Highlight

Introduction:

微生物生物医学研究中，通过转座子（Transposon）随机或靶向插入细菌DNA是常见的遗传操作手段。目前转座子插入位点的鉴定主要依赖下一代测序（NGS）或基于PCR产物的Sanger测序（如巢式PCR、反向PCR、高效TAIL-PCR等）。这些方法虽有效，但存在操作繁琐、成本较高或需要特定引物设计等局限性。

Preliminary experiments:

为模拟细菌基因组中单转座子插入场景，初步实验使用pGEM 3Zf(+)质粒DNA（3197 bp）与灵长类DNA（大猩猩Gorilla gorilla）混合，设置三种比例（约1:200、1:1250和1:2500）模拟单拷贝目标序列在基因组背景中的情况。

Data Analysis:

测序数据通过ABI Sequencing Analysis Software 6.2进行碱基识别，并通过SequenceScanner 2.0进一步分析。使用NCBI BLAST将Salmonella序列与GenBank ID AM933172.1比对，S. aureus序列与USA300染色体完整序列比对。利用Notepad++识别转座子与细菌DNA间的断裂点。
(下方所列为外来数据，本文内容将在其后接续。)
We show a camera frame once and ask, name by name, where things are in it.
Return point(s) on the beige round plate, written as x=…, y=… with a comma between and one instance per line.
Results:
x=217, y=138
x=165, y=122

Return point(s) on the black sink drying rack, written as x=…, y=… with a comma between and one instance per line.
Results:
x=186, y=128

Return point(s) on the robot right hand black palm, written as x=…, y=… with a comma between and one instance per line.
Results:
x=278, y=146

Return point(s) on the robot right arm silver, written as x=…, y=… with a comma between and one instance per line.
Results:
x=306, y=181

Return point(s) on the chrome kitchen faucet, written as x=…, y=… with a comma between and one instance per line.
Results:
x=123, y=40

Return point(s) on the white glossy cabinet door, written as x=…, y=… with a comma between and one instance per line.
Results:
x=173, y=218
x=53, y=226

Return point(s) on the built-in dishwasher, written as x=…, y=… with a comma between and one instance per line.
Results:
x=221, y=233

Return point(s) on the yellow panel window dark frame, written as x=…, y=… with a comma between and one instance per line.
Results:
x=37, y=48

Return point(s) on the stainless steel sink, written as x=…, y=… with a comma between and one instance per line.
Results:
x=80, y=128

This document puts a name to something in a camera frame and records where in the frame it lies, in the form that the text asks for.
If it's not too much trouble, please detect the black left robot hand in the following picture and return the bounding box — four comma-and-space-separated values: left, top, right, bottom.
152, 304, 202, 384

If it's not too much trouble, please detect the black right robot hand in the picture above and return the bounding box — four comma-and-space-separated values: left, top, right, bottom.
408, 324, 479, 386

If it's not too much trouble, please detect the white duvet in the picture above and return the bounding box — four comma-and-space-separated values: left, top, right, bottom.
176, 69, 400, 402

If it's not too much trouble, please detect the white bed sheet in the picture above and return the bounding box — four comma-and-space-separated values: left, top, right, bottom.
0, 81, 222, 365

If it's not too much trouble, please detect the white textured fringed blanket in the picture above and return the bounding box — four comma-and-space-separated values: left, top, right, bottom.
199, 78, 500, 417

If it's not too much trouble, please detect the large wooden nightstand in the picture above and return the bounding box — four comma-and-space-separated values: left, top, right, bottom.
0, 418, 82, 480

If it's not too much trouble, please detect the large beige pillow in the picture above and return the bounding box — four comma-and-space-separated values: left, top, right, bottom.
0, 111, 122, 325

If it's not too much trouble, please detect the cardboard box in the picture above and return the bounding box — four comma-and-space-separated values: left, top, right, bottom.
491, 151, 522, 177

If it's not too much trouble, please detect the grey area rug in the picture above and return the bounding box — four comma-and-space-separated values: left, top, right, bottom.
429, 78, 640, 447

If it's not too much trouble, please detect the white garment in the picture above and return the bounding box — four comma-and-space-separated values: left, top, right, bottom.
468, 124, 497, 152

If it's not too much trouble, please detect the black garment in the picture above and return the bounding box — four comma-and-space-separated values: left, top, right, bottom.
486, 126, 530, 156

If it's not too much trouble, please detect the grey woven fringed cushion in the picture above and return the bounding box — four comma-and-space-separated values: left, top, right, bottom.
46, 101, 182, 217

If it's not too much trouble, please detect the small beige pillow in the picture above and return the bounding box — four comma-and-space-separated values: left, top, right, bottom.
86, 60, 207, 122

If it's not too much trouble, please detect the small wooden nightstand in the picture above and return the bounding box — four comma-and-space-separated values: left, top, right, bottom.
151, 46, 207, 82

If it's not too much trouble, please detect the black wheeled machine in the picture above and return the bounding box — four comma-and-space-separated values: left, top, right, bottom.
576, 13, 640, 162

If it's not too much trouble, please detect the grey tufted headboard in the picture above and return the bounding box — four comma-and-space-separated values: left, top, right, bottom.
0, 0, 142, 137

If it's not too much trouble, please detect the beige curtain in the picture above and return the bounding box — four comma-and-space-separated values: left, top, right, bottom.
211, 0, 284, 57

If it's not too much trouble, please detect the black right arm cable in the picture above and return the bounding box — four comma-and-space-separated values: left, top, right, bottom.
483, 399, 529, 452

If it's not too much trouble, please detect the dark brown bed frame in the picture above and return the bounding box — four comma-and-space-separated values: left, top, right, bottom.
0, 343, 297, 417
Parameter optimization for Sanger-Sequencing of bacterial gDNA:

经剪切和磁珠纯化的DNA片段分布范围为~400-10,000 bp，主峰约2000 bp（Agilent Bioanalyzer检测）。在1:2500质粒-灵长类DNA比例下，标准25循环+0.5 μl BigDye的反应信号较弱；将循环数增至50+1.5 μl BigDye后信号显著增强。最终优化条件为：75-100 PCR循环、2.5 μl BigDye v3.1、2 μl测序聚合酶（8 U/μl）和1.5 μl引物（3.2 μM），使用乙醇-EDTA沉淀法纯化产物。

Discussion:

本Sanger测序方法成功映射了Salmonella enterica（~4.9 Mb）和Staphylococcus aureus（~2.81 Mb）基因组中随机插入的转poson位点。基于单转座子插入假设，每个引物靶点在纯细菌培养物基因组DNA中仅存在一个结合位点，通过直接测序即可获得转座子-基因组连接处的序列信息。

Conclusion:

该方法无需PCR扩增即可直接对细菌基因组DNA进行Sanger测序，显著简化了转座子定位流程。优化的实验方案（DNA提取后步骤）可在8小时内完成，每个反应成本约10美元，且适用于小型基因组（<5 Mb）中天然单拷贝基因的测序研究。